**Activity:** Repeat the listing below line for line, exactly as shown.

**Given information:**
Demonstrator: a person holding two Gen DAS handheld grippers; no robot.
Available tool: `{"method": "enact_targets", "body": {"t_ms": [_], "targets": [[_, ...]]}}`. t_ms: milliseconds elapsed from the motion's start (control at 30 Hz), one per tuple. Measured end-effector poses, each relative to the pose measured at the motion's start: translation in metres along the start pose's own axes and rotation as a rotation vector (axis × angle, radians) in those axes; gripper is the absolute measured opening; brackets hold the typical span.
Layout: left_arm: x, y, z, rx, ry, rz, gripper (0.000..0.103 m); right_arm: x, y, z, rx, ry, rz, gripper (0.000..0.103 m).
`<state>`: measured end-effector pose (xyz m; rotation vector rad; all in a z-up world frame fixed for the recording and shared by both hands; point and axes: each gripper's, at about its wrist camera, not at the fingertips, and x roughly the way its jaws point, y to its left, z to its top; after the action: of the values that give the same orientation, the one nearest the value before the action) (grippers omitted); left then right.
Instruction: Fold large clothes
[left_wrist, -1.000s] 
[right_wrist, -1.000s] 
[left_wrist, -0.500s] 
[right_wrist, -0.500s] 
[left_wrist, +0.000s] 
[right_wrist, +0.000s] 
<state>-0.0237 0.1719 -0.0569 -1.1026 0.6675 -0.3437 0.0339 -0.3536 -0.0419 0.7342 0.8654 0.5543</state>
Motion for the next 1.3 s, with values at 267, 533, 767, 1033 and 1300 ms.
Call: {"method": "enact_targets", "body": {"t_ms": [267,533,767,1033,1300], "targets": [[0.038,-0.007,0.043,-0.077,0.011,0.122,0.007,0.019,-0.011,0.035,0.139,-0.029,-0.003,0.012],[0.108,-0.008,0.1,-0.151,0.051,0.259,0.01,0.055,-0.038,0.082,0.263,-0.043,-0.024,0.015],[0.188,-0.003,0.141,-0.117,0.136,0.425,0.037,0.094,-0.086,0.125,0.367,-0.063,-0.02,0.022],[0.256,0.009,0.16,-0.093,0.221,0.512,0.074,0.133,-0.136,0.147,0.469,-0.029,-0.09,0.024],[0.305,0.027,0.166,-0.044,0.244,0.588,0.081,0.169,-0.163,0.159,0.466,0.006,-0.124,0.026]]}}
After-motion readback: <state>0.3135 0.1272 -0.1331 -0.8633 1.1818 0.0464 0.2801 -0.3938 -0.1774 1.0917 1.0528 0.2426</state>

**Solution for this exercise:**
Demonstrator: a person holding two Gen DAS handheld grippers; no robot.
Available tool: `{"method": "enact_targets", "body": {"t_ms": [_], "targets": [[_, ...]]}}`. t_ms: milliseconds elapsed from the motion's start (control at 30 Hz), one per tuple. Measured end-effector poses, each relative to the pose measured at the motion's start: translation in metres along the start pose's own axes and rotation as a rotation vector (axis × angle, radians) in those axes; gripper is the absolute measured opening; brackets hold the typical span.
Layout: left_arm: x, y, z, rx, ry, rz, gripper (0.000..0.103 m); right_arm: x, y, z, rx, ry, rz, gripper (0.000..0.103 m).
`<state>`: measured end-effector pose (xyz m; rotation vector rad; all in a z-up world frame fixed for the recording and shared by both hands; point and axes: each gripper's, at about its wrist camera, not at the fingertips, and x roughly the way its jaws point, y to its left, z to its top; after the action: of the values that give the same orientation, the one nearest the value before the action) (grippers omitted); left then right.
Instruction: Fold large clothes
[left_wrist, -1.000s] 
[right_wrist, -1.000s] 
[left_wrist, -0.500s] 
[right_wrist, -0.500s] 
[left_wrist, +0.000s] 
[right_wrist, +0.000s] 
<state>-0.0237 0.1719 -0.0569 -1.1026 0.6675 -0.3437 0.0339 -0.3536 -0.0419 0.7342 0.8654 0.5543</state>
Motion for the next 1.3 s, with values at 267, 533, 767, 1033 and 1300 ms.
Call: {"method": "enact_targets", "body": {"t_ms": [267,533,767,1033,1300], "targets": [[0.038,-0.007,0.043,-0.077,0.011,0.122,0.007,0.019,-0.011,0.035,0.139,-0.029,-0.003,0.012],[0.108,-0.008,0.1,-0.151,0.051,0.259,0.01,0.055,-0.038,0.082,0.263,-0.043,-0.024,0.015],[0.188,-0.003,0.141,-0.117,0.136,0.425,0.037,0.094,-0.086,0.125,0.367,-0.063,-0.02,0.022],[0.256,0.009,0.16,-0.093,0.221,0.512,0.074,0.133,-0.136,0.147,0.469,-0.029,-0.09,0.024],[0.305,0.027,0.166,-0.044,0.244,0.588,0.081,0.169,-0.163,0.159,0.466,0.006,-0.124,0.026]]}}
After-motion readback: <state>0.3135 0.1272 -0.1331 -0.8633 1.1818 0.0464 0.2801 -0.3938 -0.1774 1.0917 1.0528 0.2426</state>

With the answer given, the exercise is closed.